> [Instructions for the task]
Every line in the records below between the one holding "Return the mask" and the one holding "Take one instance", inclusive, is to be set down exactly; all other lines are to be left out.

> [Supplied data]

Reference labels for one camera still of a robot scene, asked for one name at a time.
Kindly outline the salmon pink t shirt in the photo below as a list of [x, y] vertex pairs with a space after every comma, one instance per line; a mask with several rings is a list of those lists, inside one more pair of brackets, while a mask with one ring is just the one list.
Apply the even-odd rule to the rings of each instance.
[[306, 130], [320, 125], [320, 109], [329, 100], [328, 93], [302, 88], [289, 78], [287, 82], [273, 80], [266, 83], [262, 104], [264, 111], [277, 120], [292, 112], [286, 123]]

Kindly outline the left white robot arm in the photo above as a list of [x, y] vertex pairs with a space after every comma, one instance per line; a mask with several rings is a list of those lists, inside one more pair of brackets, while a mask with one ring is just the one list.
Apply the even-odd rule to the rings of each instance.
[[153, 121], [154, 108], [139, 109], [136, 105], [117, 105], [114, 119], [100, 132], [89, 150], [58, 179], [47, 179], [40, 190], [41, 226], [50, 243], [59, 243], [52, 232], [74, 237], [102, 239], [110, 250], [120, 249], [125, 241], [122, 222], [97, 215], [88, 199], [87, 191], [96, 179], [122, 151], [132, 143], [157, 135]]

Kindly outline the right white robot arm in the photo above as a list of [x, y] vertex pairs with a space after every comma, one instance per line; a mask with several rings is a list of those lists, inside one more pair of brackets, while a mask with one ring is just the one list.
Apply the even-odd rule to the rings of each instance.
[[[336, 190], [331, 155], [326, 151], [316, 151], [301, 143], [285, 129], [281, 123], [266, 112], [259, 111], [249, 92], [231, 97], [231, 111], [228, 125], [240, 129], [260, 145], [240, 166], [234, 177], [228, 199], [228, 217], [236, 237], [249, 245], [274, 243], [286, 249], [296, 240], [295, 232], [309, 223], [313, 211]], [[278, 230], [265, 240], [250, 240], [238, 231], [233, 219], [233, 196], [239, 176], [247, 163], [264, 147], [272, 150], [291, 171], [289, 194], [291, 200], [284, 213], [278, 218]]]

...

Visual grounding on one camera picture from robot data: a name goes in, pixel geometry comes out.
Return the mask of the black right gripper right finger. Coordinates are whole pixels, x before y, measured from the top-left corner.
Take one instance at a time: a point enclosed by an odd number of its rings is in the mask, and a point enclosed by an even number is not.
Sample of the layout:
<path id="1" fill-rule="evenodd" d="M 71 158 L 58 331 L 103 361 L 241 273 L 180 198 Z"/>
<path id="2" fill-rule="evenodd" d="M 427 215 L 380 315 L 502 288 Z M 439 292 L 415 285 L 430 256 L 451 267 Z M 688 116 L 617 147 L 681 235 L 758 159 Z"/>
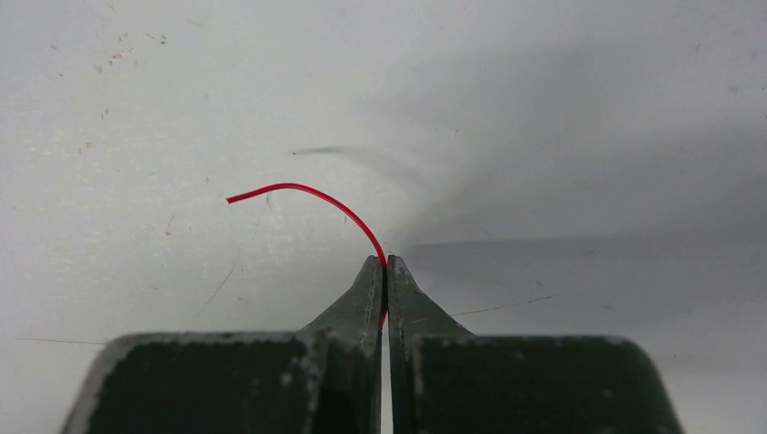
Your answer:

--

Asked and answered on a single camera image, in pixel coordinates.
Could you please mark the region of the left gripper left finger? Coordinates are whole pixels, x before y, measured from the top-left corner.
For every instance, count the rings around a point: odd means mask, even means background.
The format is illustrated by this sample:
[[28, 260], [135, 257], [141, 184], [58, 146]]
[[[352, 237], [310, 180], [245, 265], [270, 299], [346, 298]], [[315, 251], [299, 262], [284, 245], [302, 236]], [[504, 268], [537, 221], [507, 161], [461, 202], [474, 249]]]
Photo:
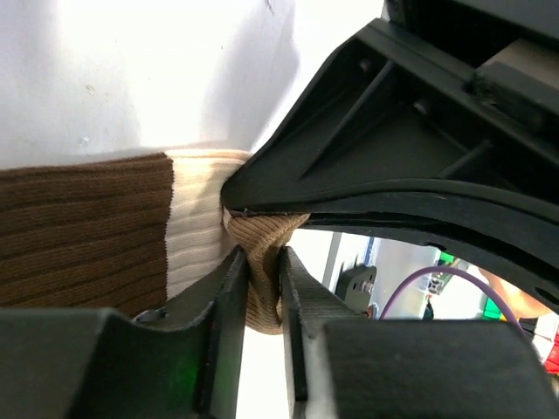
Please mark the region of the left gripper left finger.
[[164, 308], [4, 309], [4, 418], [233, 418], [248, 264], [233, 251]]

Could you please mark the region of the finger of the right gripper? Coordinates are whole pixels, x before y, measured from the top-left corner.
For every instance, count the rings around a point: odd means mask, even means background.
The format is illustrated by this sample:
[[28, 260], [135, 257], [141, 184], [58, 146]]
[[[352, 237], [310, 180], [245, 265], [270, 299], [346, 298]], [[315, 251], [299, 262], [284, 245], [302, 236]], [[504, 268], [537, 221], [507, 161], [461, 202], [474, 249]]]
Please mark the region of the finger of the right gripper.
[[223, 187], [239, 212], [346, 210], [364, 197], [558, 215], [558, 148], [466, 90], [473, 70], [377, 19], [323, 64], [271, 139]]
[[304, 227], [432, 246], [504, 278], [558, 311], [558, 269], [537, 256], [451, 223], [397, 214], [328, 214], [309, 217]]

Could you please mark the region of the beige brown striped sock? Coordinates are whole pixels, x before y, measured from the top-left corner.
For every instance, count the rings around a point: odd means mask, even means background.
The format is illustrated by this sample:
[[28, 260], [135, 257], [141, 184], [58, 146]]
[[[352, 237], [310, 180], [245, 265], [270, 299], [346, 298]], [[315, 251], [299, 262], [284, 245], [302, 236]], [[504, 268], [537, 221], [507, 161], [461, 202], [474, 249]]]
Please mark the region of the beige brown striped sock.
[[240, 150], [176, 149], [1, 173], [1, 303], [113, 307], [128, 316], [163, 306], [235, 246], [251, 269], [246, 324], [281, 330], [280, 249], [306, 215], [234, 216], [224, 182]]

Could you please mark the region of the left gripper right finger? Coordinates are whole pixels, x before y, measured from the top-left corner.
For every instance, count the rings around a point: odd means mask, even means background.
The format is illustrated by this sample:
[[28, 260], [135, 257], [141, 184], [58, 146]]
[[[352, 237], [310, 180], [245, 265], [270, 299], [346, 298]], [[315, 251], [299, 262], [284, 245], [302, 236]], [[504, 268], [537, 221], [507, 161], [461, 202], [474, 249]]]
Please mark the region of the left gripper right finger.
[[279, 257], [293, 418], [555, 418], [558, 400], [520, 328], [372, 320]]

> [Completed exercise]
Return the mask of the black right gripper right finger. Coordinates are whole pixels, x before y, measured from the top-left corner.
Take one instance at a time: a point enclosed by an odd number of its rings is in the mask, and a point enclosed by an even number is not.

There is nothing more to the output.